Closed rjsteckel closed 5 years ago

rjsteckel commented 5 years ago

The company I work for upgraded our data lake's HDP installation to 2.6.5.4-1 last month. This upgraded Spark to 2.3 (previously it was 2.1). Since then, sparklyr has been unable to find the data lake hive metastore. It works fine in spark-shell and pyspark.

I've included the log output for spark-shell and sparklyr. The two relevant lines I see are:

hive config file: file:/etc/spark2/2.6.5.4-1/0/hive-site.xml spark.sql.warehouse.dir='file:/home/rs990e/spark-warehouse/'

Both of the logs show the same settings for these, however, spark-shell initializes a HiveMetastoreConnection after loading hive-site.xml and sparklyr does not.
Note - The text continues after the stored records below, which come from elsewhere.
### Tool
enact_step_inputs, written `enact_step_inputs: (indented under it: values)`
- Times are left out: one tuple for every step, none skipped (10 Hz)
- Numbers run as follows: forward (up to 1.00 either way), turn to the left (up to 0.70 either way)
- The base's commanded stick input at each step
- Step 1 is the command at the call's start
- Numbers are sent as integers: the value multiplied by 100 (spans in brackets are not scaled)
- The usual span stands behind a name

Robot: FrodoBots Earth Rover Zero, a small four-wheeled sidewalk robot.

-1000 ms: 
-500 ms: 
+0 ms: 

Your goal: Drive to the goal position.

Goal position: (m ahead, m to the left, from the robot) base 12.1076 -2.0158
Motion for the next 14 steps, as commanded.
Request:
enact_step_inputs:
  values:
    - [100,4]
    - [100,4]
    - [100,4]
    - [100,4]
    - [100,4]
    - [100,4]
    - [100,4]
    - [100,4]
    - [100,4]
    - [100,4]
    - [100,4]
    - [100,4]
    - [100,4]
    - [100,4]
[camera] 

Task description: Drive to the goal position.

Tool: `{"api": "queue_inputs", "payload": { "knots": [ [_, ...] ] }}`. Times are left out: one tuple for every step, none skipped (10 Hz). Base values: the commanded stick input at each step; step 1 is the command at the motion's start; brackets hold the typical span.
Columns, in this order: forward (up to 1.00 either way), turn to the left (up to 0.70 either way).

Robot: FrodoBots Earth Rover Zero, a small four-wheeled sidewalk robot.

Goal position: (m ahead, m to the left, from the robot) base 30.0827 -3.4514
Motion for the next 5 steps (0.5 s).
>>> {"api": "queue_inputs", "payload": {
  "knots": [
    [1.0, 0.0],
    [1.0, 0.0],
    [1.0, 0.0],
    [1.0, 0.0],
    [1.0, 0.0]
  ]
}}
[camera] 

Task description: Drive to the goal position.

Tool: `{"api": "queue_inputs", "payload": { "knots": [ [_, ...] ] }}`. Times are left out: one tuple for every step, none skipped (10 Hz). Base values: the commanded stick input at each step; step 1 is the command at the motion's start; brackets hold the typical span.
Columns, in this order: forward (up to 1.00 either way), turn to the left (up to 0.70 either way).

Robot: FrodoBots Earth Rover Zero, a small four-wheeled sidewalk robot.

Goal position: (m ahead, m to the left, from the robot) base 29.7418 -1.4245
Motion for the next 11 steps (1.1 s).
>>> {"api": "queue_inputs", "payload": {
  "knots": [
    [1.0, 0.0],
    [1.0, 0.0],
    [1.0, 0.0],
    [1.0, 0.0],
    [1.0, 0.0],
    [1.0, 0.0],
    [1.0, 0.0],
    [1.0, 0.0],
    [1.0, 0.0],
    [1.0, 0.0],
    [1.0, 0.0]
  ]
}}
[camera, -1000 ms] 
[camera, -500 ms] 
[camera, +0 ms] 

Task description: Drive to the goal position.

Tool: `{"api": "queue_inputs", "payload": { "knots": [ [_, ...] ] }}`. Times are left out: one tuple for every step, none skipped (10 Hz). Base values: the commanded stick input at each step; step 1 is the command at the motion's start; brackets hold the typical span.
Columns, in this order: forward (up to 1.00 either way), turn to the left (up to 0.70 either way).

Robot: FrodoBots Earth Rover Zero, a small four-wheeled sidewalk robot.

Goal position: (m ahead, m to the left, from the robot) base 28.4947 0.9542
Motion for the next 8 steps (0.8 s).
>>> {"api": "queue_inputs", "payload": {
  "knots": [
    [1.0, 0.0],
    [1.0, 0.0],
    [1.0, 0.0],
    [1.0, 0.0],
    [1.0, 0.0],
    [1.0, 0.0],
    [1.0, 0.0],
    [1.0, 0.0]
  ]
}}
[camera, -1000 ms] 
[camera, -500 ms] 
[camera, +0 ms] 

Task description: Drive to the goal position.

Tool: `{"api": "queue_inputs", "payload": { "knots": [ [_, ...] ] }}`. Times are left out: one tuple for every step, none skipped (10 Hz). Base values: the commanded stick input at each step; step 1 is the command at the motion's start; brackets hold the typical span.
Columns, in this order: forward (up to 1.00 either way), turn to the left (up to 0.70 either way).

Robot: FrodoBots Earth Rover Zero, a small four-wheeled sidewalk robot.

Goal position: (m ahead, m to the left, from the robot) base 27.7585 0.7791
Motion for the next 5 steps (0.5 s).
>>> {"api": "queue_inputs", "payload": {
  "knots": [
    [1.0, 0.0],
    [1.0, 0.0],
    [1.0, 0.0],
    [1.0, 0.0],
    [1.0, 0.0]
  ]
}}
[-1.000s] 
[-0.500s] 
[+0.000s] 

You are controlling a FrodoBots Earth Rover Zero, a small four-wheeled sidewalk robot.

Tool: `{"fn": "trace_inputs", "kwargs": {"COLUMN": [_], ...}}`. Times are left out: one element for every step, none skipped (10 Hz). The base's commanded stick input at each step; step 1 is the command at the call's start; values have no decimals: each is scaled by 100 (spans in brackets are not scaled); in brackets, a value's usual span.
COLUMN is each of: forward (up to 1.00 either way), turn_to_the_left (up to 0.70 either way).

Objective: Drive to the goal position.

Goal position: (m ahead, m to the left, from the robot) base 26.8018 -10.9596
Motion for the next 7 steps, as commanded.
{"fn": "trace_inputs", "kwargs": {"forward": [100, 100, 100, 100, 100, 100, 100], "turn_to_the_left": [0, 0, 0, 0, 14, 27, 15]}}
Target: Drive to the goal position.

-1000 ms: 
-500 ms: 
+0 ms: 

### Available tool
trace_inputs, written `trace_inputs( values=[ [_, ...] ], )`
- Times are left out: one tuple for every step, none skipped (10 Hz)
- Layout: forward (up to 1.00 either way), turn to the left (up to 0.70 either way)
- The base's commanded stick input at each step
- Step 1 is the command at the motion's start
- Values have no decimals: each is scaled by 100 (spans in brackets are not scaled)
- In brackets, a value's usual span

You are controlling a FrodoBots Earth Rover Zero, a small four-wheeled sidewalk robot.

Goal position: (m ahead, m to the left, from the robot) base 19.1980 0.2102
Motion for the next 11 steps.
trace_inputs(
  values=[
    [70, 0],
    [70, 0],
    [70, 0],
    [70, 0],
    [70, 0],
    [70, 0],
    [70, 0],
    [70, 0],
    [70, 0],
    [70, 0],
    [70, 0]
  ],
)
I assume I'm missing some config, but don't know what it is. spark.sql.catalogImplementation is set to 'hive'

Using sparklyr_0.9.3

Spark-shell logs: scala> spark.sql("show tables") INFO SharedState: loading hive config file: file:/etc/spark2/2.6.5.4-1/0/hive-site.xml INFO SharedState: Setting hive.metastore.warehouse.dir ('null') to the value of spark.sql.warehouse.dir ('file:/home/rs990e/spark-warehouse/'). INFO SharedState: Warehouse path is 'file:/home/rs990e/spark-warehouse/'. INFO ContextHandler: Started o.s.j.s.ServletContextHandler@6108fd23{/SQL,null,AVAILABLE,@Spark} INFO ContextHandler: Started o.s.j.s.ServletContextHandler@746f8520{/SQL/json,null,AVAILABLE,@Spark} INFO ContextHandler: Started o.s.j.s.ServletContextHandler@306bf4c3{/SQL/execution,null,AVAILABLE,@Spark} INFO ContextHandler: Started o.s.j.s.ServletContextHandler@5cf80dfb{/SQL/execution/json,null,AVAILABLE,@Spark} INFO ContextHandler: Started o.s.j.s.ServletContextHandler@17fb5184{/static/sql,null,AVAILABLE,@Spark} INFO StateStoreCoordinatorRef: Registered StateStoreCoordinator endpoint ***INFO HiveUtils: Initializing HiveMetastoreConnection version 1.2.1 using Spark classes. INFO metastore: Trying to connect to metastore with URI thrift://ylpd270.kmdc.att.com:9083 INFO metastore: Connected to metastore. INFO SessionState: Created local directory: /tmp/9d6d48d3-454e-4f53-956f-993362a4b858_resources INFO SessionState: Created HDFS directory: /tmp/hive/rs990e/9d6d48d3-454e-4f53-956f-993362a4b858 INFO SessionState: Created local directory: /tmp/rs990e/9d6d48d3-454e-4f53-956f-993362a4b858 INFO SessionState: Created HDFS directory: /tmp/hive/rs990e/9d6d48d3-454e-4f53-956f-993362a4b858/_tmp_space.db INFO HiveClientImpl: Warehouse location for Hive client (version 1.2.2) is file:/home/rs990e/spark-warehouse/

Sparklyr logs: INFO SharedState: loading hive config file: file:/etc/spark2/2.6.5.4-1/0/hive-site.xml INFO SharedState: Setting hive.metastore.warehouse.dir ('null') to the value of spark.sql.warehouse.dir ('file:/home/rs990e/spark-warehouse/'). INFO SharedState: Warehouse path is 'file:/home/rs990e/spark-warehouse/'. INFO ContextHandler: Started o.s.j.s.ServletContextHandler@47ae6251{/SQL,null,AVAILABLE,@Spark} INFO ContextHandler: Started o.s.j.s.ServletContextHandler@4f5346e1{/SQL/json,null,AVAILABLE,@Spark} INFO ContextHandler: Started o.s.j.s.ServletContextHandler@6a6a7e99{/SQL/execution,null,AVAILABLE,@Spark} INFO ContextHandler: Started o.s.j.s.ServletContextHandler@420d3811{/SQL/execution/json,null,AVAILABLE,@Spark} INFO ContextHandler: Started o.s.j.s.ServletContextHandler@1ee42247{/static/sql,null,AVAILABLE,@Spark} INFO StateStoreCoordinatorRef: Registered StateStoreCoordinator endpoint INFO CodeGenerator: Code generated in 299.611091 ms INFO SparkContext: Starting job: collect at utils.scala:44

1750

harryprince commented 5 years ago

I guess your hive related config might be wrong.

my example is:

Sys.setenv(HADOOP_CONF_DIR = '/etc/hadoop/conf') 
config = sparklyr::spark_config()

config$`sparklyr.shell.files` <- c("/etc/hive/conf/hive-site.xml") #Only use under yarn-cluster mode

please paste your full spark configuration code, if you need more help.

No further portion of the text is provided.